See Fig. 1b. Again \(\alpha >0\) is a real parameter, there is a unique absolutely continuous invariant probability measure \(\mu \) for \(\alpha >1\), and we restrict to the range \(\alpha \in (1,2)\).

Fig. 1
figure 1

Examples of intermittent maps: a the map (1.4), b the map (1.5)

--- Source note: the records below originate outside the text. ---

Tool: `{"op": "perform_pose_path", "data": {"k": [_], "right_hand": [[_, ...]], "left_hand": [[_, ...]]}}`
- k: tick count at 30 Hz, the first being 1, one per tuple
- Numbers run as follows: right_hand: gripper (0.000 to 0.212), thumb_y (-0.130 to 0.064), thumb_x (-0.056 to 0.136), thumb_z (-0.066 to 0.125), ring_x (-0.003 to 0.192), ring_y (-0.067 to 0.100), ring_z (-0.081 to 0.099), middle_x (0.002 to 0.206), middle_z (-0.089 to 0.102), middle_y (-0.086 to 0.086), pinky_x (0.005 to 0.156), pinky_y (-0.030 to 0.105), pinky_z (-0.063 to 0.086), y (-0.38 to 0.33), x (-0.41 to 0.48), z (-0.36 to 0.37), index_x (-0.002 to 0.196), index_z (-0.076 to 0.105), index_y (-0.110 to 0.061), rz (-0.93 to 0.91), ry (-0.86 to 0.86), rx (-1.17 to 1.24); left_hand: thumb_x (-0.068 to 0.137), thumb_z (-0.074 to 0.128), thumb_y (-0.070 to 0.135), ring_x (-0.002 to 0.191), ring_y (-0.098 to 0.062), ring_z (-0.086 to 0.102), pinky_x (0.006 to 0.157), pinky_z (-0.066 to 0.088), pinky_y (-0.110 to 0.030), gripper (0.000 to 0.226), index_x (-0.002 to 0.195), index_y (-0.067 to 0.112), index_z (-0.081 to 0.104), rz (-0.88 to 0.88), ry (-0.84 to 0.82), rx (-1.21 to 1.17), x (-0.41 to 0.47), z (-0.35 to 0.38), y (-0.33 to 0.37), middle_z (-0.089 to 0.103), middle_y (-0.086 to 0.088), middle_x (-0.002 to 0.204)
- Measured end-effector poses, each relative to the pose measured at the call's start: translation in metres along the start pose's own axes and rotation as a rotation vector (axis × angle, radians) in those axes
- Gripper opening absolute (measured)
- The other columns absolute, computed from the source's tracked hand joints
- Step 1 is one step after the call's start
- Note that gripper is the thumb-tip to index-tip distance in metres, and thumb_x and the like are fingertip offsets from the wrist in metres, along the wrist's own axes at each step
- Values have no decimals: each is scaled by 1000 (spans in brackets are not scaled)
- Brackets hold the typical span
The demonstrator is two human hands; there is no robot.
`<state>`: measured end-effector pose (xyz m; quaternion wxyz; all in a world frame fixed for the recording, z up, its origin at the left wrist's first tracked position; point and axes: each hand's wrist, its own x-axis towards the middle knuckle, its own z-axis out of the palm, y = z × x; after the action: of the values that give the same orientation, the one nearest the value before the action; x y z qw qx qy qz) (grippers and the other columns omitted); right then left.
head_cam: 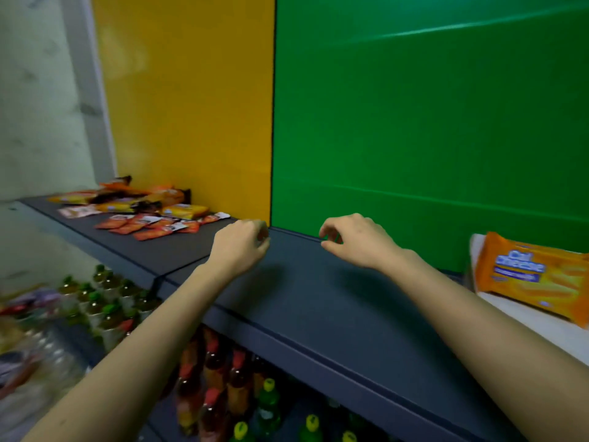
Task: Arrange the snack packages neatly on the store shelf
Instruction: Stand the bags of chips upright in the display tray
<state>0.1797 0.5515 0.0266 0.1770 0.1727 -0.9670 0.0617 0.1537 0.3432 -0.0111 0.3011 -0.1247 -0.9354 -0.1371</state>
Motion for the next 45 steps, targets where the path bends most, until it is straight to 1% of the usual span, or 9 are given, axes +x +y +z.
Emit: {"op": "perform_pose_path", "data": {"k": [11,17,25,28,37,40,42,43,45], "right_hand": [[25,-33,91,56,102,18,60,110,66,-2,85,35,51,-168,94,75,113,62,-23,-64,-30,209],[26,-37,90,55,103,18,59,109,64,-3,86,35,50,-231,145,107,112,62,-25,-41,-99,216],[24,-30,89,57,103,21,60,113,66,2,84,35,50,-283,222,141,108,66,-20,-51,-80,257],[24,-30,88,58,104,20,59,114,66,3,86,36,51,-297,258,157,107,66,-19,-39,-85,279],[35,-38,91,54,106,26,58,119,63,7,81,34,46,-313,387,185,113,62,-13,156,-116,265],[46,-40,92,52,90,29,61,111,66,18,69,31,37,-313,426,192,110,65,1,215,-142,321],[47,-44,93,49,71,25,55,86,64,16,60,28,34,-315,445,200,86,65,0,253,-178,301],[49,-47,93,47,63,22,47,71,54,10,56,28,32,-317,453,204,72,55,-4,281,-194,281],[53,-53,93,42,65,20,41,64,37,3,58,29,32,-321,470,213,64,39,-9,338,-210,263]], "left_hand": [[89,52,31,96,-26,61,76,50,-36,20,102,19,61,-173,-90,164,-44,-63,-207,66,-3,107],[91,50,31,91,-24,62,66,45,-31,18,98,18,60,-254,-84,182,-66,-91,-295,67,-2,103],[92,50,33,83,-17,64,63,45,-27,18,96,19,61,-326,-73,169,-64,-97,-379,68,2,96],[91,51,33,86,-20,64,72,53,-34,19,96,18,63,-350,-76,136,-48,-90,-412,69,1,97],[90,54,31,88,-21,64,77,52,-34,23,99,13,66,-301,-47,102,53,-66,-508,69,-4,100],[90,56,30,87,-21,62,74,48,-33,23,98,12,67,-301,-39,94,84,-58,-538,69,-5,101],[90,57,31,82,-17,58,72,46,-31,24,97,11,68,-306,-27,76,102,-52,-556,69,-6,100],[90,57,31,81,-16,57,71,45,-30,24,98,10,68,-309,-31,69,109,-49,-564,69,-6,100],[90,56,31,85,-19,60,71,43,-30,25,99,10,68,-321,-45,46,123,-39,-583,69,-7,102]]}}
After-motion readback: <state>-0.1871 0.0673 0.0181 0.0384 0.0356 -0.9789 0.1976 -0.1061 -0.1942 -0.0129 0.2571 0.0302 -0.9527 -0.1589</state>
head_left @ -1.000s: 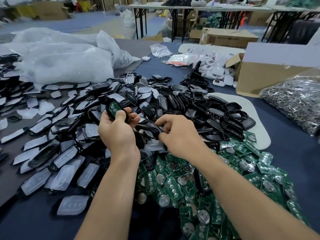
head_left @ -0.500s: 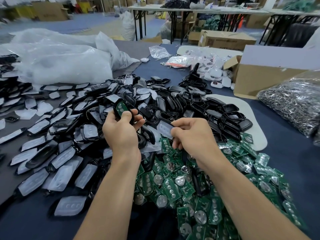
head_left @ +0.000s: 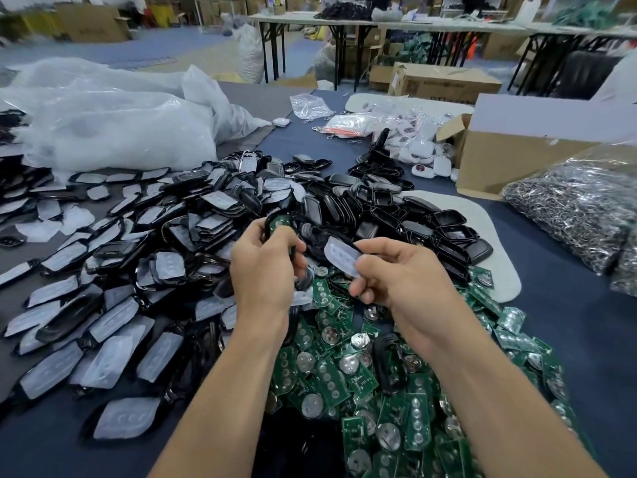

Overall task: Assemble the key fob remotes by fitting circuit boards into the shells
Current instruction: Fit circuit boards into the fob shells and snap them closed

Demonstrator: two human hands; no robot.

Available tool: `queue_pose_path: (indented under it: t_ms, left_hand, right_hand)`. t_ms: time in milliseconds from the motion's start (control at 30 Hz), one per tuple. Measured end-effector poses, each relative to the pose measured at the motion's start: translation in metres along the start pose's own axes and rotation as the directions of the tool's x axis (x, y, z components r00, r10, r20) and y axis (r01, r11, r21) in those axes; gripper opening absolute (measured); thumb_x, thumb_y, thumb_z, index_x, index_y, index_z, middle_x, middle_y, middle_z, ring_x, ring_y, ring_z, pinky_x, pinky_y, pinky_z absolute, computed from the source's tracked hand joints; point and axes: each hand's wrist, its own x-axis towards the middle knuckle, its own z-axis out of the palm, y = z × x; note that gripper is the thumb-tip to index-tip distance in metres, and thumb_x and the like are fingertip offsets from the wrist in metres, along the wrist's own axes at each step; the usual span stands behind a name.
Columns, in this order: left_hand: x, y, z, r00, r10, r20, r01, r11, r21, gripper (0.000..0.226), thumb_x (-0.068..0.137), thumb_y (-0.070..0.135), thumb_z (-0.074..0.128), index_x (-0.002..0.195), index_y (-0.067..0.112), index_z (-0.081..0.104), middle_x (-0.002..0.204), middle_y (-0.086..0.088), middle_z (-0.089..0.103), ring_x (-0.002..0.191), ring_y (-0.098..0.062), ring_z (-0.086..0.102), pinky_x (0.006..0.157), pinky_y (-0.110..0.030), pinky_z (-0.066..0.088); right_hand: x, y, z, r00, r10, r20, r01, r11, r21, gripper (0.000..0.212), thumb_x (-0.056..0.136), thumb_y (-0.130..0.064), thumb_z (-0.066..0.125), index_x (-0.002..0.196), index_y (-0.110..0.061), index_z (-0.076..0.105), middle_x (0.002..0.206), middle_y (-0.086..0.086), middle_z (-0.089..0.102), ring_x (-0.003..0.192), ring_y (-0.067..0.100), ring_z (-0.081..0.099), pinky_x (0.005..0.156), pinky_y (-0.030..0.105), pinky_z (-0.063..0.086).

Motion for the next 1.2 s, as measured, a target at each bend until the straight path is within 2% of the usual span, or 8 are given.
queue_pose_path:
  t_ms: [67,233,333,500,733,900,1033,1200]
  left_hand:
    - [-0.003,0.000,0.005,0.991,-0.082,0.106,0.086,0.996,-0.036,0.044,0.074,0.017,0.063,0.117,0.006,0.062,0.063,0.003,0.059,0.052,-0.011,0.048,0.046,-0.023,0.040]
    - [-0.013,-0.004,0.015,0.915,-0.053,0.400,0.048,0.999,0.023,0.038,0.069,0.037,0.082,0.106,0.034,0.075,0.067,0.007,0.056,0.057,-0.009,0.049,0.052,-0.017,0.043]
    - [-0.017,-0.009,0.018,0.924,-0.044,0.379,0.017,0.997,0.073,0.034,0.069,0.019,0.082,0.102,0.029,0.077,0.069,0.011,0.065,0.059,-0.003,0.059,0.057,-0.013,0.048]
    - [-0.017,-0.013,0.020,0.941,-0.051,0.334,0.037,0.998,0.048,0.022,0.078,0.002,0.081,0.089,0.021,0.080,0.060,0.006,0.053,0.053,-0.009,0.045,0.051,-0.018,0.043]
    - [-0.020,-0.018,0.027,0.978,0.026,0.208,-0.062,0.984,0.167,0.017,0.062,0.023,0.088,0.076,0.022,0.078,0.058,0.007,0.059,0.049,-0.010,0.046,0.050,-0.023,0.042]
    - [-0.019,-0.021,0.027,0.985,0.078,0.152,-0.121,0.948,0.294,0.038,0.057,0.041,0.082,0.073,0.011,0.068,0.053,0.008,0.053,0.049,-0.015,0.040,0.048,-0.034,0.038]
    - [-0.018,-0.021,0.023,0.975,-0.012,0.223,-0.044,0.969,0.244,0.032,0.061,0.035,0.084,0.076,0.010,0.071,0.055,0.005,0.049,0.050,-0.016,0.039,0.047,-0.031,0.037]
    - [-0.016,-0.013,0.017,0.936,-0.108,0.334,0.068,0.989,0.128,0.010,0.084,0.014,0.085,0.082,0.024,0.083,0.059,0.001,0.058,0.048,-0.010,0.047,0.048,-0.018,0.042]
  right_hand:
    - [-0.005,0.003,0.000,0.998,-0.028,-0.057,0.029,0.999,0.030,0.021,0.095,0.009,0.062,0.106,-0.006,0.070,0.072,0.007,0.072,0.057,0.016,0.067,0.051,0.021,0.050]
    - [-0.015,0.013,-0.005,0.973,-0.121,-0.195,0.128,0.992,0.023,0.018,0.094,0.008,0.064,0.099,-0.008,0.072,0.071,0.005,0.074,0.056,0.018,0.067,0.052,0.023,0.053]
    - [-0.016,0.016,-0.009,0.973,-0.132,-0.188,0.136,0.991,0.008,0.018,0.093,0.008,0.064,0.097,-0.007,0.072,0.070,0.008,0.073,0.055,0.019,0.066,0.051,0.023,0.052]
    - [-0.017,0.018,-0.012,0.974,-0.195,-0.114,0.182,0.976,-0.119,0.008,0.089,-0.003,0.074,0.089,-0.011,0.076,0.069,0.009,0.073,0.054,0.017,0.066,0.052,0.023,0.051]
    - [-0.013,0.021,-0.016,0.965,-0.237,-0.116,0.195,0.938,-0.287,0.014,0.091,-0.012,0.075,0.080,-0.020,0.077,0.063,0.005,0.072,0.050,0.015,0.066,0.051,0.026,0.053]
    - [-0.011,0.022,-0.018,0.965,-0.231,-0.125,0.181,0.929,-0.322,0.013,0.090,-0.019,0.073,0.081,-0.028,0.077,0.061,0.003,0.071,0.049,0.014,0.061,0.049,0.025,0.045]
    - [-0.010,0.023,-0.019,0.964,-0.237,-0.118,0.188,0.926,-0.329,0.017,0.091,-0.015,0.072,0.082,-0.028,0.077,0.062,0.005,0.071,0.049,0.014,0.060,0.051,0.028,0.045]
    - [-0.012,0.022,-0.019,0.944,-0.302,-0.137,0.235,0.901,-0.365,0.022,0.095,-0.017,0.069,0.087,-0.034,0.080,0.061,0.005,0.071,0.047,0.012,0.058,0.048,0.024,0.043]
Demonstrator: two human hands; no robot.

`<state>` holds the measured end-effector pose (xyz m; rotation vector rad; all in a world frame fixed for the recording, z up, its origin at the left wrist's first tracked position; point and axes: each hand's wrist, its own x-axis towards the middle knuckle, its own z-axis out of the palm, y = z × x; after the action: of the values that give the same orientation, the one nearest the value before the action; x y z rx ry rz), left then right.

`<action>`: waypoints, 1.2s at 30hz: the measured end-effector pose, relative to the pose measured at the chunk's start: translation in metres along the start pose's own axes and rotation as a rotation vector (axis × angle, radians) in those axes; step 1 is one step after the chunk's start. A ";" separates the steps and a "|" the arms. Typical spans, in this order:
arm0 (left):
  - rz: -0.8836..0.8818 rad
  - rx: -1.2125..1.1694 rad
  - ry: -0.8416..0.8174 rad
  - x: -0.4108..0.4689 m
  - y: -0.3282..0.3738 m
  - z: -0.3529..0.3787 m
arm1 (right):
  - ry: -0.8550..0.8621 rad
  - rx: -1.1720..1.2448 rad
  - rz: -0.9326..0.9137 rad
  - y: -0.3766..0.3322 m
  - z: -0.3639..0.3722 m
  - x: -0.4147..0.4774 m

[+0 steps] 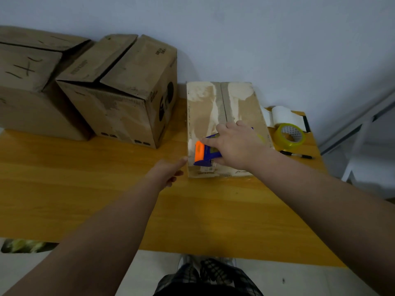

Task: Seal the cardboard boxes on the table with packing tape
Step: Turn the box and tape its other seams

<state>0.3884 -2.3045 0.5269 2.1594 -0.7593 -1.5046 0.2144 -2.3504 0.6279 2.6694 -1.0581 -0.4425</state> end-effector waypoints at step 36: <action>0.989 0.950 0.201 0.021 0.007 -0.005 | 0.012 -0.018 0.005 -0.003 -0.001 0.000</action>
<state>0.3977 -2.3237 0.5177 1.8117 -2.3196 -0.3950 0.2161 -2.3480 0.6279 2.6499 -1.0523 -0.4320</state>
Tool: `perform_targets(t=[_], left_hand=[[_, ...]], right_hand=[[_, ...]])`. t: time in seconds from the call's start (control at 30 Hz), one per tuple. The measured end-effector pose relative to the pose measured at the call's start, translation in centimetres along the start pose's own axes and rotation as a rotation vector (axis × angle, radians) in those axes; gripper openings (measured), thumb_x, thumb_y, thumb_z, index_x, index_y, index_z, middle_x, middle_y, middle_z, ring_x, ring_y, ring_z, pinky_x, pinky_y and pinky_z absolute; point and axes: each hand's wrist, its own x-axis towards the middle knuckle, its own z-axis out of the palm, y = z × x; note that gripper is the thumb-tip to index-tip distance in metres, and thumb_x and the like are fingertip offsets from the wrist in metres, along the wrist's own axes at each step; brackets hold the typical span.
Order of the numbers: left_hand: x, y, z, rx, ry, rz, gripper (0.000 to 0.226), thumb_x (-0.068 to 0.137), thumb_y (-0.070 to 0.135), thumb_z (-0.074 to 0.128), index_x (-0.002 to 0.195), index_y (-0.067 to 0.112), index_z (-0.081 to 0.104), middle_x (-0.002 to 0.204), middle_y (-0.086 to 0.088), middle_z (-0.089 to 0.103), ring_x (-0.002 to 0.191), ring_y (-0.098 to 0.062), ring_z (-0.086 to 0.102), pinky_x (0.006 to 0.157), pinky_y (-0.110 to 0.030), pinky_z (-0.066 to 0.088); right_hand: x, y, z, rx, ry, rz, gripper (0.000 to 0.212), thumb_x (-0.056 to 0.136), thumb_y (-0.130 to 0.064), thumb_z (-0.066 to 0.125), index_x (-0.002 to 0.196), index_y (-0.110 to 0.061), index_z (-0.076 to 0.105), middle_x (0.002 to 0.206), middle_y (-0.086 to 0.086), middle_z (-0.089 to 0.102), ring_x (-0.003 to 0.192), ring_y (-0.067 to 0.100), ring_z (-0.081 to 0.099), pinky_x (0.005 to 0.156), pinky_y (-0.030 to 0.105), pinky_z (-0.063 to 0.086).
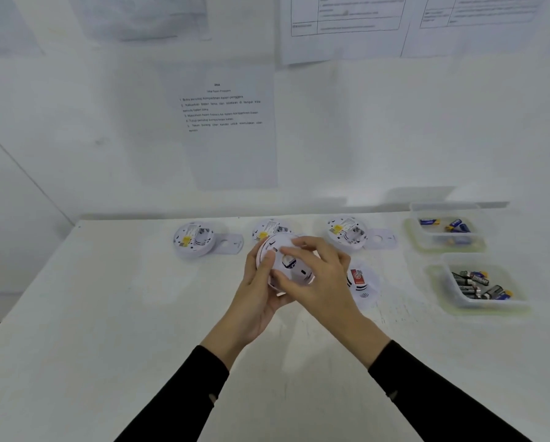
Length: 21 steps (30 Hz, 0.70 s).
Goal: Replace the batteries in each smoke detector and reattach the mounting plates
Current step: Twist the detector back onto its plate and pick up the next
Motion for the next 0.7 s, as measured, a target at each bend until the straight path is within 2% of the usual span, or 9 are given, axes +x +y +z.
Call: perform_targets(t=[0.1, 0.27, 0.43, 0.53, 0.6, 0.63, 0.7], left_hand=[[0.2, 0.2, -0.3, -0.044, -0.005, -0.009, 0.04, 0.105, 0.031, 0.042, 0.145, 0.03, 0.04, 0.138, -0.009, 0.06, 0.119, -0.029, 0.065, 0.093, -0.051, 0.055], [0.7, 0.8, -0.9, -0.028, -0.029, -0.022, 0.038, 0.105, 0.032, 0.04, 0.143, 0.032, 0.041, 0.138, -0.009, 0.06, 0.119, -0.032, 0.064, 0.1, -0.055, 0.05], [1.2, 1.0, -0.9, -0.053, 0.0, -0.027, 0.037, 0.106, 0.035, 0.039, 0.143, 0.03, 0.042, 0.138, -0.011, 0.059, 0.12, -0.033, 0.064, 0.094, -0.052, 0.055], [1.5, 1.3, -1.0, -0.097, 0.059, -0.011, 0.037, 0.105, 0.034, 0.042, 0.141, 0.026, 0.044, 0.138, -0.013, 0.058, 0.115, -0.035, 0.066, 0.086, -0.051, 0.058], [1.7, 1.5, -1.0, -0.114, 0.086, -0.017, 0.036, 0.105, 0.034, 0.044, 0.14, 0.024, 0.045, 0.137, -0.013, 0.059, 0.112, -0.036, 0.067, 0.083, -0.052, 0.059], [1.8, 1.6, -1.0, -0.112, 0.087, -0.02, 0.036, 0.105, 0.034, 0.044, 0.139, 0.024, 0.046, 0.137, -0.013, 0.059, 0.112, -0.037, 0.067, 0.083, -0.052, 0.059], [1.9, 1.6, -0.8, -0.101, 0.073, -0.022, 0.037, 0.104, 0.034, 0.045, 0.14, 0.024, 0.046, 0.137, -0.013, 0.058, 0.113, -0.038, 0.066, 0.084, -0.053, 0.059]], right_hand=[[0.3, 0.0, 0.4, 0.006, 0.014, 0.027, 0.038, 0.073, -0.054, 0.068, 0.104, -0.033, 0.071, 0.116, -0.012, 0.058, 0.108, 0.002, 0.054, 0.094, 0.029, 0.027], [1.1, 0.5, 0.6, 0.001, -0.027, -0.002, 0.039, 0.072, -0.055, 0.068, 0.105, -0.034, 0.071, 0.115, -0.011, 0.058, 0.109, 0.002, 0.053, 0.097, 0.034, 0.027], [2.0, 0.0, 0.2, 0.048, -0.103, -0.007, 0.044, 0.073, -0.058, 0.065, 0.108, -0.033, 0.071, 0.119, -0.015, 0.055, 0.11, 0.003, 0.05, 0.099, 0.021, 0.024], [3.0, 0.2, -1.6, 0.252, -0.148, 0.177, 0.037, 0.084, -0.043, 0.07, 0.119, -0.033, 0.064, 0.126, -0.013, 0.053, 0.115, -0.003, 0.049, 0.099, 0.016, 0.038], [3.8, 0.3, -3.2, 0.459, -0.308, 0.413, 0.044, 0.085, -0.036, 0.07, 0.128, -0.034, 0.056, 0.127, -0.014, 0.056, 0.113, -0.006, 0.052, 0.091, 0.015, 0.046], [4.2, 0.7, -3.7, 0.527, -0.397, 0.504, 0.047, 0.086, -0.034, 0.069, 0.131, -0.033, 0.054, 0.125, -0.012, 0.059, 0.112, -0.003, 0.056, 0.089, 0.018, 0.049], [4.9, 1.3, -4.1, 0.575, -0.508, 0.562, 0.047, 0.088, -0.029, 0.069, 0.133, -0.027, 0.055, 0.119, -0.005, 0.067, 0.11, 0.008, 0.063, 0.093, 0.028, 0.053]])
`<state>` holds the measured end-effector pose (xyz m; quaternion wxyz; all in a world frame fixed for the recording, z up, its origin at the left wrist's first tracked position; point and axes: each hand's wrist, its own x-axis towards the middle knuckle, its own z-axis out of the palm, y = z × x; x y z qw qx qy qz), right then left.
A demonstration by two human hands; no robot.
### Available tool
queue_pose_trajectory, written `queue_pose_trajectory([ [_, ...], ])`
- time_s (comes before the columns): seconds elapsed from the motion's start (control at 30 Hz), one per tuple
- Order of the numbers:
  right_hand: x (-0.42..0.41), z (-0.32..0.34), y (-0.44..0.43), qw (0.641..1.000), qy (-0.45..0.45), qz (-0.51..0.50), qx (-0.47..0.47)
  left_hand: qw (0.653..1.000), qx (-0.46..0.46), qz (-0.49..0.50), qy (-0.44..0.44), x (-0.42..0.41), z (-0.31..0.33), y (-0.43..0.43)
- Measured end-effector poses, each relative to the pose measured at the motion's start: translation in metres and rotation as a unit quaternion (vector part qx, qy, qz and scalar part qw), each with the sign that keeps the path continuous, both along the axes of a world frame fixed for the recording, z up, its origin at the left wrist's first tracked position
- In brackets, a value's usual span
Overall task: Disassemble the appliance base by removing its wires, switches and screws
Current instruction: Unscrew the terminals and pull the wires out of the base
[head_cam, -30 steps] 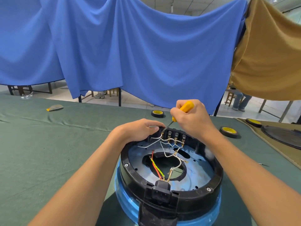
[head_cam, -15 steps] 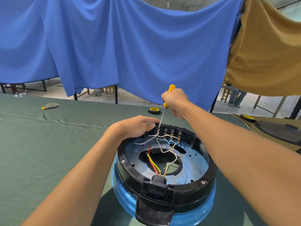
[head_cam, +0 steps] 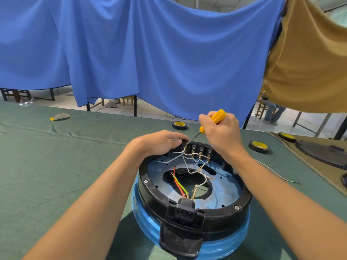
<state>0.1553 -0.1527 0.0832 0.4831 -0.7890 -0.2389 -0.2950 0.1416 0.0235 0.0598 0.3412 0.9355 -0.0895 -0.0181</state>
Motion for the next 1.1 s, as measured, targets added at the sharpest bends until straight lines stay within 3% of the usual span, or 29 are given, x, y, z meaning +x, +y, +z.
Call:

As part of a result for a general class of nonuniformly expanding maps (Sect. 6) we prove:

Theorem 1.1

Consider the intermittent map (1.4) or (1.5) with \(\alpha \in (1,2)\) and let \(v:Y\rightarrow {\mathbb {R}}^d\) be Hölder with \(\int _Y v\mathrm {d}\mu =0\) and \(v(0)\ne 0\), also \(v(1)\ne 0\) in case of (1.5). Let \({{\,\mathrm{\mathbb {P}}\,}}\) be any probability measure on Y that is absolutely continuous with respect to Lebesgue, and regard \(W_n\) as a process on \((Y,{{\,\mathrm{\mathbb {P}}\,}})\). Then

$$\begin{aligned} W_n\rightarrow _w L_\alpha \;\text {in }D([0,1],{\mathbb {R}}^d)\text { with the } {\mathcal {SM}}_1\text { topology as }n\rightarrow \infty , \end{aligned}$$

where \(L_\alpha \) is a d-dimensional \(\alpha \)-stable Lévy process.

Remark 1.2

The limiting process \(L_\alpha \) is explicitly identified in Sect. 6.2.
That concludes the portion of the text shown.